ANTI-RACISM campaigners have accused the Football Association of damaging its own credibility and undermining its stance on discrimination after deciding not to charge former Cardiff City manager Malky Mackay.
The FA announced yesterday that neither the Scot nor the club’s then head of recruitment Iain Moody would face disciplinary action over discriminatory text messages they exchanged during their time at the club.
The governing body said that the messages were sent “with a legitimate expectation of privacy’’.
But Kick it Out, which seeks to tackle racism and discrimination within football, has hit out at the move.

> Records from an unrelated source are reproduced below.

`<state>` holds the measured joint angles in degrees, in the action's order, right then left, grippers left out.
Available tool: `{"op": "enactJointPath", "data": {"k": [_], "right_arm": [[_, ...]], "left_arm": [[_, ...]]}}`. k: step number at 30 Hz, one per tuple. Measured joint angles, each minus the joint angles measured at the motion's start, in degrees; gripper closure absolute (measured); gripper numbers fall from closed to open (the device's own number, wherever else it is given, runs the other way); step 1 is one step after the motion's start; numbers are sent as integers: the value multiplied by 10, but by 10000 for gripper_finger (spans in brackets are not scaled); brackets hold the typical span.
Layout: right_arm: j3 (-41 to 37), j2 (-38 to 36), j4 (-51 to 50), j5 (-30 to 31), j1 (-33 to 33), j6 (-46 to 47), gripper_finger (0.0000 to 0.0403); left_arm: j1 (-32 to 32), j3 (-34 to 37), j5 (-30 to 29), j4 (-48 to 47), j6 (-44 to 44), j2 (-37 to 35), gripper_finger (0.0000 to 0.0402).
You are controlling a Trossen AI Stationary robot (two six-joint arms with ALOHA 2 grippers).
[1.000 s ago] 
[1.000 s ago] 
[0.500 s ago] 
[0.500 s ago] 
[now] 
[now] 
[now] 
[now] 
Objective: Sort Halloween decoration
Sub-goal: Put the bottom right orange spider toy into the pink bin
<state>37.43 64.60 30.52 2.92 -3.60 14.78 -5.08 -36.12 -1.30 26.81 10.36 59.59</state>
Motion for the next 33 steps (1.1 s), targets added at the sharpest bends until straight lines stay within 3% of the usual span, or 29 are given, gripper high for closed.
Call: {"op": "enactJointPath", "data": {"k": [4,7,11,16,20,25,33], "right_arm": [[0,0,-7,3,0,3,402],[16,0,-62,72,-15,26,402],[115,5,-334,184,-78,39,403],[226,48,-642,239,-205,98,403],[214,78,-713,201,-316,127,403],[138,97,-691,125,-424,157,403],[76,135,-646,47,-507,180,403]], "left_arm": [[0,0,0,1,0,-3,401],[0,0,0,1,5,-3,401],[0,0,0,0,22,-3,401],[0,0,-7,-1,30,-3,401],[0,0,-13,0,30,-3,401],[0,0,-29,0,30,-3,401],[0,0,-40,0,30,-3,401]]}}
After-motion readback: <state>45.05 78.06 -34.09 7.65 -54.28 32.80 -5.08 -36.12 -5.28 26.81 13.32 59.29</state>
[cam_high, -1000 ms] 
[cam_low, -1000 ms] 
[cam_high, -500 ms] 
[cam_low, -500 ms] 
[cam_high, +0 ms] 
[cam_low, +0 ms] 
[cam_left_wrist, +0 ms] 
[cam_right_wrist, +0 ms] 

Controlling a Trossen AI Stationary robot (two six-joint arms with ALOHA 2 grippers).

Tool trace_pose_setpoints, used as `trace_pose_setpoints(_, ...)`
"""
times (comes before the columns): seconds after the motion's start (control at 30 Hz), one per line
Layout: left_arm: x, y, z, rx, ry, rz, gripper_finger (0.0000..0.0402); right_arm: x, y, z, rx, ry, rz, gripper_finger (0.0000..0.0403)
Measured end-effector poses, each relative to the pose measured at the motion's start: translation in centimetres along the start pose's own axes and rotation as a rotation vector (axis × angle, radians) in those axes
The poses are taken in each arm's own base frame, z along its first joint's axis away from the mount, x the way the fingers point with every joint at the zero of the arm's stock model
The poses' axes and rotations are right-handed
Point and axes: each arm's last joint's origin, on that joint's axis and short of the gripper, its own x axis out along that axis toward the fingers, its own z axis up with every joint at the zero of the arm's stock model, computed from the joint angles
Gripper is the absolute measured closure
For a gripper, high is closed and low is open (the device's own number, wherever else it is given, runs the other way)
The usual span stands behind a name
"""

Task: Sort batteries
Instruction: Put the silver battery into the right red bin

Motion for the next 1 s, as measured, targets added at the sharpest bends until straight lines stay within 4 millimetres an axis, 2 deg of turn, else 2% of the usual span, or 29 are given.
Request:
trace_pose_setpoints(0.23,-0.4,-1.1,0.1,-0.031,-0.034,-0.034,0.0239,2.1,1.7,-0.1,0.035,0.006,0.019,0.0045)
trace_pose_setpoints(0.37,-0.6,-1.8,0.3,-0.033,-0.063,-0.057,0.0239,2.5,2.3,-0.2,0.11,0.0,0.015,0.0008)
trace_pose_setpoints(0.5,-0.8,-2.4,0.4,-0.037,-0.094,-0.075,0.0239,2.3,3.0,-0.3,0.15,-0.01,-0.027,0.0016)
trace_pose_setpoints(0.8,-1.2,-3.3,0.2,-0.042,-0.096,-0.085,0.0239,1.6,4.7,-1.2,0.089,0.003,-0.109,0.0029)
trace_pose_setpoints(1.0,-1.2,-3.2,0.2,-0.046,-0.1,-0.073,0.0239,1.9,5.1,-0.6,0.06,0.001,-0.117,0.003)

A statement said: “Kick It Out is of the view that The Football Association has damaged its own credibility and anti-discrimination policies by taking the decision not to charge former Cardiff City and Wigan Athletic manager Malky Mackay and Iain Moody, a former employee of Cardiff and Crystal Palace, for alleged racist, anti-Semitic, sexist and homophobic comments revealed by the Daily Mail in August 2014.”
The statement continued: “The FA has continued to maintain a distinction between public and private communications.
“These messages were exchanged via work phones and emails, and when they did eventually emerge into the public domain, it became clear to many people that such held and expressed views had brought the game into disrepute unless dealt with effectively and expeditiously.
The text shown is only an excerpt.